Sesampainya di Natuna, kami baru menyadari adanya penolakan dari warga sekitar. Hingga Pemerintah harus menurunkan 1000 personil gabungan TNI dan POLRI untuk berjaga di sekitar komplek karantina. Sedih kami rasakan, ditolak di negeri sendiri dan dianggap membahayakan.
14 hari karantina di Natuna, bosan kadang melanda. Manusiawi, karena kami hanya boleh keluar sekitar hanggar. Melihat pesawat landing dan take off adalah hiburan kami setiap hari. Sambil berharap, pesawat yang menjemput kami pulang segera datang.

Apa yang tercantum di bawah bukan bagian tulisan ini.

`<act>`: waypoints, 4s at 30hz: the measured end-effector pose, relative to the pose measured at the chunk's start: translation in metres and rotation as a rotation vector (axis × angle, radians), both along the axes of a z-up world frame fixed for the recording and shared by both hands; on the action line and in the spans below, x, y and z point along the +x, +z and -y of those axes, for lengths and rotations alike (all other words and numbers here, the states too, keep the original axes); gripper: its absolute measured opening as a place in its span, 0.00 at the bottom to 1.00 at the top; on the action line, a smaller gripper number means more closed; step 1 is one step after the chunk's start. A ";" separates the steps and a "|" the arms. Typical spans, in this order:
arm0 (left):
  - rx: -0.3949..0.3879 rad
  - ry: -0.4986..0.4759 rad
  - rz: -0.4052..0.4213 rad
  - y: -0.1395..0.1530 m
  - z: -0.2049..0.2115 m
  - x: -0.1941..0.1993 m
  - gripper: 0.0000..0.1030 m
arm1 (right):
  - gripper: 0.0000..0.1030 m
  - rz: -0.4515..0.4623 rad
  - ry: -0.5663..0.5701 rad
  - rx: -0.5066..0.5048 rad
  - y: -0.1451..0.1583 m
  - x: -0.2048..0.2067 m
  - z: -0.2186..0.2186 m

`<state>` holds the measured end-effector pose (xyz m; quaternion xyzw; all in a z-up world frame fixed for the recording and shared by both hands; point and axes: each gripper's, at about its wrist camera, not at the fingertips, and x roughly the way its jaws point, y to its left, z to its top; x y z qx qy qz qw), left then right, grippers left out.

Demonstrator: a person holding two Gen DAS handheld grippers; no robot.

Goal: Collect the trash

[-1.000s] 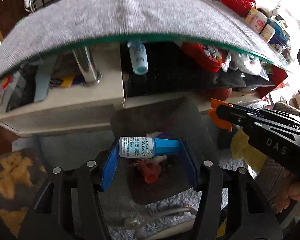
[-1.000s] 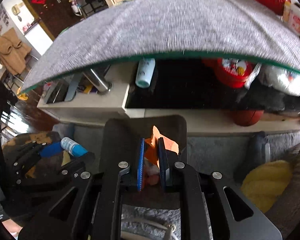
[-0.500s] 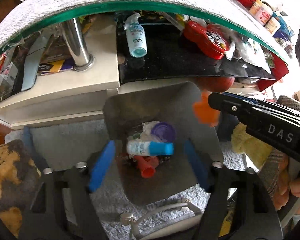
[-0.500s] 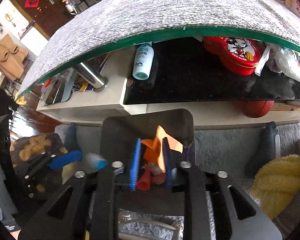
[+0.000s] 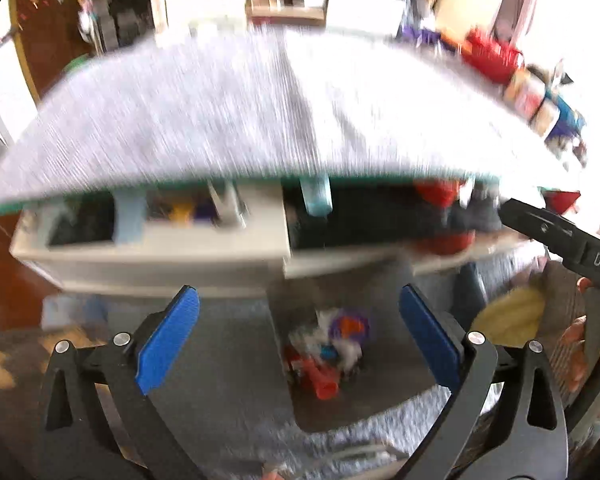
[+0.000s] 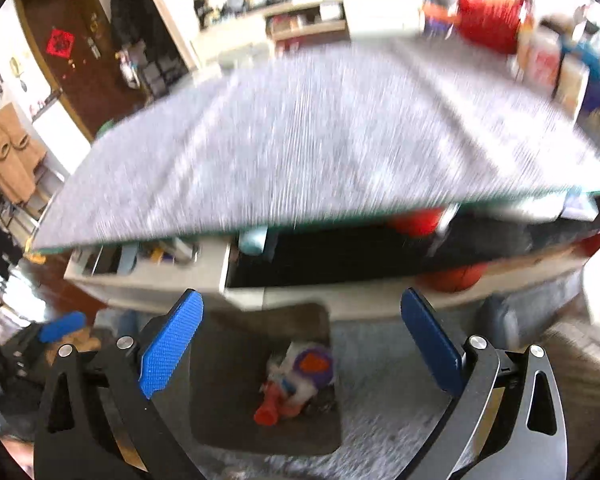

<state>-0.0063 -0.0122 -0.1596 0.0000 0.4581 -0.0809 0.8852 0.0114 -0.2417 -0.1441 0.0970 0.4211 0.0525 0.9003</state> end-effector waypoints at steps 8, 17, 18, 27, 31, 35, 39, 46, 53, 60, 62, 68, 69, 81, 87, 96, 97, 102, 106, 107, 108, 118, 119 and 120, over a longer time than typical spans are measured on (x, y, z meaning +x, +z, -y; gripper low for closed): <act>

Setelah menyelesaikan karantina 14 hari di Natuna, kami diperbolehkan pulang ke rumah masing-masing. Terkadang kami mendapati stigma negative karena pulang dari Wuhan. Namun kami menyadari itulah konsekuensi yang harus kami terima, meskipun itu tidak mudah.
Sejak Juli 2020, kegiatan pendidikan di Wuhan telah kembali normal. Mahasiswa lokal telah diperbolehkan kembali ke kampus. Namun masih menerapkan close off management. Orang luar dilarang masuk kampus. Mahasiswa hanya seminggu sekali boleh keluar kampus.
Hingga kini, kami tetap mengikuti perkuliahan secara online dengan keterbatasan jaringan internet yang ada. Kadang nyambung kadang mati. Banyak materi yang terlewatkan. Beruntungnya dosen-dosen di sana sangat memaklumi.
Pemerintah China masih belum memperbolehkan mahasiswa asing di luar China untuk kembali. Sejak awal pandemi hingga saat ini, Pemerintah China alih-alih melonggarkan tindakan preventif, malah justru memperketat. Jika dulu masuk antar kota antar provinsi hanya cukup tes PCR, kini harus disertai karantina 14 hari dari daerah resiko rendah dan sedang, dan karantina 21 hari dari daerah resiko tinggi.
Melihat Wuhan yang kembali normal, manusiawi kami ingin segera kembali kesana. Wuhan yang dulu ditakuti, kini justru diminati. Pada libur National Day tahun lalu, Wuhan adalah destinasi favorit turis lokal China selama liburan. Jika dulu semua orang yang keluar dari Wuhan harus dikarantina 14 hari, kini justru orang yang ingin memasuki Wuhan harus dikarantina 14 hari.